Chapter 38 Chapter 38: The Council of the Ash
The Sunless Valley had transformed from a sanctuary into a hospital. The glowing turquoise meadows were now dotted with the wounded, their skin stained with the mercury-soot of the Void-Born. The air was thick with the scent of medicinal moss and the low, rhythmic chanting of the women who had begun to discover their own minor resonances with the Ash.
Fenris stood in the center of the Glow-Circle, his gaze fixed on the map etched into Elena’s forearm. The silver lines were no longer static; they pulsed with a frantic, rhythmic light that mirrored the heartbeat of the dying world.
"The Herald isn't coming back for the Maw," Elena said, her voice a dry rasp. She pointed to a jagged peak on the northern horizon of her skin. "He’s at the Sun-Forge. He realized that as long as Nina and the boy are anchored in the Valley, he can’t win a war of attrition. He’s going to the source. He’s going to relight the Forge with the Shard of the First King’s Breath."
"If he relights the Forge with Void-energy," Vane whispered, her hand tightening on her cracked Ash-Blade, "he’ll create weapons that our sponges can’t drink. He’ll arm an army of husks with the fire of a dead god."
The Divided Path
The survivors—the Order of the Ash—watched us from the edges of the circle. They were no longer the terrified refugees who had stumbled through the Maw. They were soldiers, but they were tired. Garret stood at the front, his arm in a sling, his face grim.
"We can't leave them," I said, stepping into the circle. I was draped in heavy furs, but they did nothing to stave off the cold radiating from my own bones. My hands were so translucent that the turquoise light of the grass shone through my knuckles.
"And we can't stay," Fenris countered. He looked at me, and I saw the agony in his eyes—the struggle between the King who had to protect his people and the man who was watching his wife fade into a ghost. "If the Forge is relighted, the Valley’s wards won’t matter. He’ll burn the mountains to get to us."
"We divide," Vane suggested. "I’ll stay with the majority of the Order. We’ll fortify the Maw and the secondary tunnels. Garret and the scouts can hold the line. You, Nina, and the boy... you take a strike team to the North."
"A strike team?" Garret scoffed. "With what? We have no horses, no magic, and half our blades are shattered."
"We have the resonance," I said.
The Anchor and the Kite
I looked at Leo. The child was sitting in the grass, playing with a shard of Memory-Glass. He seemed blissfully unaware that his eyes had recently turned into white stars.
"The boy is the kite," I said softly, more to myself than to the council. "And I am the string. But we need an anchor. Fenris, if we go to the Forge, you have to be the one who keeps us tethered to the world of the living. If I lose myself in the Ash... you have to be the one to pull me back."
Fenris walked to me, his presence a wall of heat in my freezing reality. He took my translucent hands in his. "I will pull you back from the Void itself, Nina. But we go now. Before the Herald has time to stabilize the Forge."
The Preparation of the Five
It was decided. The "Strike Team of the Five" would depart at sunset.
Fenris: The Commander and the Physical Anchor.
Nina: The Conduit of the Ash.
Leo: The Key to the Will.
Elena: The Living Map and Historian.
Silas: My father had emerged from his stupor, his knowledge of the Sun-Forge’s secret bypasses now our only way to enter the mountain without being seen by the Herald’s scouts.

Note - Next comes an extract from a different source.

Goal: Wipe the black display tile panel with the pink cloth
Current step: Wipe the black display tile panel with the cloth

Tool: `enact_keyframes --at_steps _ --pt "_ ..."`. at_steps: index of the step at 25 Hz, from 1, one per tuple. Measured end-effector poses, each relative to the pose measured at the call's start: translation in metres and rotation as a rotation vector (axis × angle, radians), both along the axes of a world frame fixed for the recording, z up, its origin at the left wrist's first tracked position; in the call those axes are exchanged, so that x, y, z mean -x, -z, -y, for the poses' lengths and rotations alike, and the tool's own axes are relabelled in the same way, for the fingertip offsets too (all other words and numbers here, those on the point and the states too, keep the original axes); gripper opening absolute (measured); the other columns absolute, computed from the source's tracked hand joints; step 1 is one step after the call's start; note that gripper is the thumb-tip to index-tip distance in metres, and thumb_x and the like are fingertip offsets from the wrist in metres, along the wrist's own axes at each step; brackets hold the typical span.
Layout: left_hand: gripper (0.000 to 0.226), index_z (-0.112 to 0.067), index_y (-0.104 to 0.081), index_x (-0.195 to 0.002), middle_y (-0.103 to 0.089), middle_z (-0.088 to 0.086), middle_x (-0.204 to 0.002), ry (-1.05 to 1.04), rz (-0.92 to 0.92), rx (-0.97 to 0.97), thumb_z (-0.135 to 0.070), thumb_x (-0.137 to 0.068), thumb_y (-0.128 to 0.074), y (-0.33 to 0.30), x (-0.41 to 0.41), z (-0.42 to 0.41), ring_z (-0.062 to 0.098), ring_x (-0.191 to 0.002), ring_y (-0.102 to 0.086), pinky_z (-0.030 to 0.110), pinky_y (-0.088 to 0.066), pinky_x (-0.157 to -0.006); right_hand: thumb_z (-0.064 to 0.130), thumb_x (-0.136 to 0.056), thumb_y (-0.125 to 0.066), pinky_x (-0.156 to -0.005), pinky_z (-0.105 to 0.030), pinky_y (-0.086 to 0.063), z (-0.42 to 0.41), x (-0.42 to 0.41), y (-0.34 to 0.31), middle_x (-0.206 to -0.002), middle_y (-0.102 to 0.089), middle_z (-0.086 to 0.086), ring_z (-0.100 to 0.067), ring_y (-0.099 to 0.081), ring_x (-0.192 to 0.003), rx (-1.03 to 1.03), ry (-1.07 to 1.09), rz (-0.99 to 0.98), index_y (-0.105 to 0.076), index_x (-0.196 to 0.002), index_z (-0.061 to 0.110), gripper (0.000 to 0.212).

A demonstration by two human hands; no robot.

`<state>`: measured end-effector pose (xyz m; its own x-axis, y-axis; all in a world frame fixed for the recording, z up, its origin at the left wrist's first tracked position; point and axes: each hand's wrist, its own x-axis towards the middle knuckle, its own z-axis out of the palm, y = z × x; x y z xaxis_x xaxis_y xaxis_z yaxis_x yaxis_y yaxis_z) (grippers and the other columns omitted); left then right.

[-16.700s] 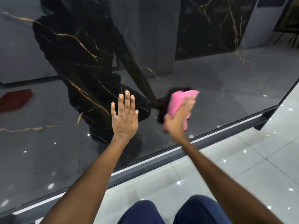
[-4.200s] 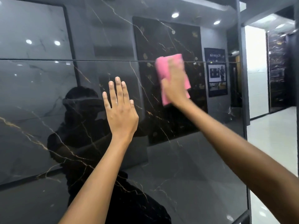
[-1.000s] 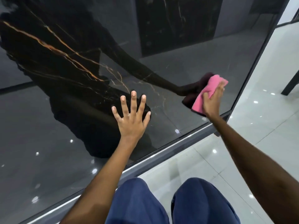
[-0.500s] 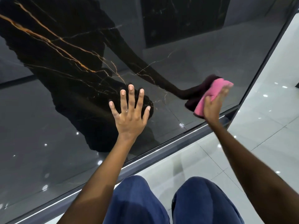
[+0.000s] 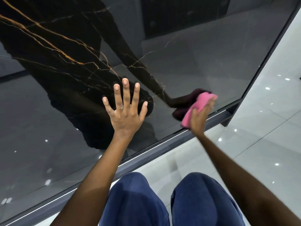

As we prepared to leave, I visited the Silent Forge one last time. I took the remaining shards of the Sunder-Stone—the grey dust that was all that remained of the diamond—and I did something I hadn't dared to try before.
I didn't pour my energy into a blade. I poured it into a seal.
I fashioned a small, circular locket of Memory-Glass, infused with the last of my silver resonance. I hung it around Leo’s neck.
"What is that?" Fenris asked, watching me work.
"A limiter," I whispered. "If he wakes up again like he did at the Maw, he won't just destroy the Butcher. He’ll destroy the Valley. This will keep the white light contained... until I choose to release it."
The Departure
We left under the cover of a false dawn, a shimmering turquoise haze that the Valley produced when the ley lines were stressed. The survivors stood in silence along the path to the Maw, their Ash-Blades raised in a silent salute. They didn't cheer; they knew the odds.
As we passed through the obsidian gates of the Maw, I looked back one last time. The Sunless Valley looked like a jewel buried in the earth—a pocket of hope in a world of grey.
"The wind is changing," Silas muttered, clutching his tattered cloak. "It’s blowing from the North. It smells of hot metal and ozone."
"He's already started," Elena whispered, her arm-map glowing a searing, painful white. "The Forge is warming up."
Fenris adjusted the pack on his back and looked at me. "Then we run."
We began the long trek back toward the heart of the North. But we weren't the same people who had fled the Crag. We were the God-Thieves returning to the scene of our crime, and this time, we weren't looking for a crown. We were looking for a grave—either for the Herald, or for the legacy of the First King.